[Source records]
____________________

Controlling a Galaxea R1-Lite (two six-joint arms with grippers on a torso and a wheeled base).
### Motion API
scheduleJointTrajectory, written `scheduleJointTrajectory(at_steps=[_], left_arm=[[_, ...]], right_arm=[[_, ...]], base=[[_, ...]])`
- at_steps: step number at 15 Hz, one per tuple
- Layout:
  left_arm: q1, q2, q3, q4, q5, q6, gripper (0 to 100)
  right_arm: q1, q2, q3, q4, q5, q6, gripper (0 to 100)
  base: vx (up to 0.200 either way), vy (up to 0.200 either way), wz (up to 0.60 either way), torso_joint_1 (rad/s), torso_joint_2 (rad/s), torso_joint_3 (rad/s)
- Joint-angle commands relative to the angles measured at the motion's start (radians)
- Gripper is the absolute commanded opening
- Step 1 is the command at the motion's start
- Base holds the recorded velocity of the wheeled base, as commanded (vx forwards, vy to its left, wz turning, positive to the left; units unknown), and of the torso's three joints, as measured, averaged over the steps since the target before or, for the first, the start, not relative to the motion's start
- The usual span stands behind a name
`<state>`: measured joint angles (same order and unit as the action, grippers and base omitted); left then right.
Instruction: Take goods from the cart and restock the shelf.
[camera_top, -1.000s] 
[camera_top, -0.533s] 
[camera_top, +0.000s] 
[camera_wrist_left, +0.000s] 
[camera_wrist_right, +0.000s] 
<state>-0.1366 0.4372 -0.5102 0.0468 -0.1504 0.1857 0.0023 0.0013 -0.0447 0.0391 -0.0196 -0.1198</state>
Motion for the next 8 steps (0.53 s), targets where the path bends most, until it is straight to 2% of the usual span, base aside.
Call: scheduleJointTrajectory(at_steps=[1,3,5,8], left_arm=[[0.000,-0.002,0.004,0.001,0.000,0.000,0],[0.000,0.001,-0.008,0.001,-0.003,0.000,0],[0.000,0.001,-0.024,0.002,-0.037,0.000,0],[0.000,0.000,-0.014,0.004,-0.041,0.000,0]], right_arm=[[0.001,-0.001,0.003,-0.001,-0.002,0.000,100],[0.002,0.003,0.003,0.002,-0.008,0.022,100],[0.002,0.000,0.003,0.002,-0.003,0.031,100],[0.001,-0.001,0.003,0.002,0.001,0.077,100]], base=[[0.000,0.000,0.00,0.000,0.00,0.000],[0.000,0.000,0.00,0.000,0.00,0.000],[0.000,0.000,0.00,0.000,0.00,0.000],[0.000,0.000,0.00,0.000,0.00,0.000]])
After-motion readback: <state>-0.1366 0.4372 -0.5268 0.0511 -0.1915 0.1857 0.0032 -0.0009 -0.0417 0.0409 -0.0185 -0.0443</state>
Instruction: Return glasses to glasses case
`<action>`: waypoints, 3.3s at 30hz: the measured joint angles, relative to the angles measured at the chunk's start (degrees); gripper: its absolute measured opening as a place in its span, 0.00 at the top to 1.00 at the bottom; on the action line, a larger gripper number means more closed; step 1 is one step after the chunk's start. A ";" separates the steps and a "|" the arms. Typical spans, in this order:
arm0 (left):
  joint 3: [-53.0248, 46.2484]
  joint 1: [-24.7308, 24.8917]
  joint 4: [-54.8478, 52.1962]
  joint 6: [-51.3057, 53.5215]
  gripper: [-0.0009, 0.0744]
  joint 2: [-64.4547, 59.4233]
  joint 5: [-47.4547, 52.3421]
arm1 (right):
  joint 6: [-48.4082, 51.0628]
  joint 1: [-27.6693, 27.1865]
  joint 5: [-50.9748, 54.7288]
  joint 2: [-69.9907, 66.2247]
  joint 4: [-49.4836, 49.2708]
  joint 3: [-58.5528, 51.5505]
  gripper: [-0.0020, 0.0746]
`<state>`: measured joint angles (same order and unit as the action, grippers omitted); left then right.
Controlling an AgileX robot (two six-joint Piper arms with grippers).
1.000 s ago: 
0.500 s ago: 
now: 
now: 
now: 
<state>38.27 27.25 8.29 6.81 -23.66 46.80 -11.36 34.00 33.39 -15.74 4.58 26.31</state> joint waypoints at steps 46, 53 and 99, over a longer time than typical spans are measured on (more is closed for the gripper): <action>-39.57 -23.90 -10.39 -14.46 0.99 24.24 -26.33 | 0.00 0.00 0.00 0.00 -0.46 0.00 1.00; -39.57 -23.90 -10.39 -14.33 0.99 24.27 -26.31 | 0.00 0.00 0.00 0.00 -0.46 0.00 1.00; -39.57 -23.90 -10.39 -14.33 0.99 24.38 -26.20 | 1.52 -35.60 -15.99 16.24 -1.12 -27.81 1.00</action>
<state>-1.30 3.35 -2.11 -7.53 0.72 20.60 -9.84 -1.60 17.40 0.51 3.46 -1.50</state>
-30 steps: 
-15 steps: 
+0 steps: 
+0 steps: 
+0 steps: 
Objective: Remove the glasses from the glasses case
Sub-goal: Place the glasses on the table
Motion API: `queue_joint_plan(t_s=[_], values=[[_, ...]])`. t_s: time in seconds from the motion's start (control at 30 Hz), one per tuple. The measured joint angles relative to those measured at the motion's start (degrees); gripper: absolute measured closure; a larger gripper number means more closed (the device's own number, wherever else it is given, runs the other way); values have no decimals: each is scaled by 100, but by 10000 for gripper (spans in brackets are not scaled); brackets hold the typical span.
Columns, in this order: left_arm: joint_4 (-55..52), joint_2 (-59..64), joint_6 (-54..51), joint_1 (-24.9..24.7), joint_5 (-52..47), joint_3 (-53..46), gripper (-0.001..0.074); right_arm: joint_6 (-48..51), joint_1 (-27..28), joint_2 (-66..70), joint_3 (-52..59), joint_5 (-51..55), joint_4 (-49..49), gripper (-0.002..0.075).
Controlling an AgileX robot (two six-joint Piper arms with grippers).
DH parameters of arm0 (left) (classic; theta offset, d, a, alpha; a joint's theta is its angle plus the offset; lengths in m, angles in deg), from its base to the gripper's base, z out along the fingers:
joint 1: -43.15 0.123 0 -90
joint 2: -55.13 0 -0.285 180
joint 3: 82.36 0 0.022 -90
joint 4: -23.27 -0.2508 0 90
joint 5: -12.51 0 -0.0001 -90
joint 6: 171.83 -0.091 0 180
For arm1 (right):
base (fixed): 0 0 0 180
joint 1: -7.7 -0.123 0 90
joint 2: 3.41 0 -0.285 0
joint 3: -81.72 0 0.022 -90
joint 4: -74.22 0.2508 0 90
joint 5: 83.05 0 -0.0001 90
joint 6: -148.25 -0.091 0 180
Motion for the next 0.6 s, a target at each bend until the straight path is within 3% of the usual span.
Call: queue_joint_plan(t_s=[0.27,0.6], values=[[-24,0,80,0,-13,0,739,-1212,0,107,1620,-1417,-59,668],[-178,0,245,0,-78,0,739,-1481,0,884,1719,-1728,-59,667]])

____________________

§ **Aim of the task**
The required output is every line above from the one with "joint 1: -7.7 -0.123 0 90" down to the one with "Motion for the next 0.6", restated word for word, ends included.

§ **Expected answer**
joint 1: -7.7 -0.123 0 90
joint 2: 3.41 0 -0.285 0
joint 3: -81.72 0 0.022 -90
joint 4: -74.22 0.2508 0 90
joint 5: 83.05 0 -0.0001 90
joint 6: -148.25 -0.091 0 180
Motion for the next 0.6 s, a target at each bend until the straight path is within 3% of the usual span.

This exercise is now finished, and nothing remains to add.